Y ya voy a decir que no tuve una casa, que mi casa
          son las viejas maletas arrastradas por trenes y
          aeropuertos / los estadios, los parques
          comunales: mi jardín interior.
Y sin embargo, amé todos mis cuartos como aman
          los castores sus guaridas clavadas en el agua.
Y esos ríos (“que pasan siendo el mismo”) nombres
          cambiaron y lenguas y tejados, pero a la larga siempre fueron calles donde
          siempre viví.
(Y allí donde nacieron, murieron mis abuelos y mis
          hijos nacieron y murieron.)


3 (mudanza)

El día de la entrega de las llaves
mi cuarto, mi pan con mantequilla,
mi sólida pirámide
que a los gansos limita,
en un ganso salvaje se convierte
y en aguas de la lluvia
mezclándose en las aguas de este mar.
Pago y me voy, o simplemente parto
como parte el otoño cuando empieza el invierno,
como el aire,
como un ladrón cuando las vacas flacas.


4 (Lima)

Y yo tengo también una ciudad
aunque no habite nadie
que teja y que desteja para mí
en estas estaciones de océanos y gigantes.
Ya el concurso
para templar el arco se ha cerrado.
Telémaco no habrá de conocerme
bajo el duro pellejo del pastor.
Mas yo he de conocerlo.
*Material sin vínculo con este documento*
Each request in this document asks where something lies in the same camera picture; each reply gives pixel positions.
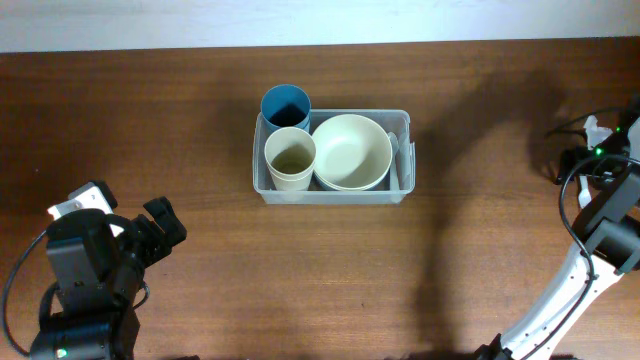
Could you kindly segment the white plastic fork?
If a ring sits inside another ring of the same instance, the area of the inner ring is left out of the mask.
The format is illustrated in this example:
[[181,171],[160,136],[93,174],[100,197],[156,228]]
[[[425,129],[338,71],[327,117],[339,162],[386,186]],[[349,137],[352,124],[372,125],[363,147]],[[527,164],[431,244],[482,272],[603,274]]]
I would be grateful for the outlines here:
[[584,209],[592,201],[588,178],[585,175],[581,175],[579,177],[579,184],[578,203],[580,208]]

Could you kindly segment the beige plastic cup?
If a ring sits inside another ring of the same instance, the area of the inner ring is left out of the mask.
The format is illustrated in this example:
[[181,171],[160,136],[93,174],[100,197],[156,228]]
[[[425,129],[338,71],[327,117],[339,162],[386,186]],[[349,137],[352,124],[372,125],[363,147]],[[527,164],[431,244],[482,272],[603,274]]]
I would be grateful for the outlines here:
[[308,173],[296,179],[285,179],[276,174],[272,174],[271,178],[277,191],[307,191],[312,176],[312,173]]
[[267,138],[264,157],[271,174],[284,180],[298,180],[313,172],[316,144],[307,131],[285,127]]

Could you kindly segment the blue plastic cup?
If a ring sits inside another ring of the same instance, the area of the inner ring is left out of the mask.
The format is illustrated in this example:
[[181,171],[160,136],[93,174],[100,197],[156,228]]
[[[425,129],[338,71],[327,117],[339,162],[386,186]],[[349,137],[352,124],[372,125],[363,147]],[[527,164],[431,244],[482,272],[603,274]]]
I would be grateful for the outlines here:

Y en las calles
alto, caminaré como si hubiese
vencido en el combate a la serpiente,
al puma, a la gorgona,
al soldado más fuerte de ese reino
del gran oso hormiguero.




Réquiem (4)

Sea este cordero a la norteña
alegre y abundante
como los bares el viernes por la noche.

Siempre esté con nosotros, es decir
en nuestro corazón
pero también en nuestro calmo vientre.

Compasivo y sabroso sepa ser
en el lecho de muerte,
donde cesan la gula y la memoria.

Sea el cordero
símbolo y consuelo. Agnus Dei.

Sea eterno el cordero
con sus papas doradas partidas en mitad.

Mas no se tenga
por cosa de comer o digerir.

Sea sólo un farol, una bengala
en medio de los fondos submarinos.

Algo en la mano para esa travesía
tan oscura y feroz como un mandril.




Leer prólogo de Antonio Cisneros, “Poesía, una historia de locos”
Leer epílogo de Marco Antonio Campos, “Antonio Cisneros: El Perú en el hombro”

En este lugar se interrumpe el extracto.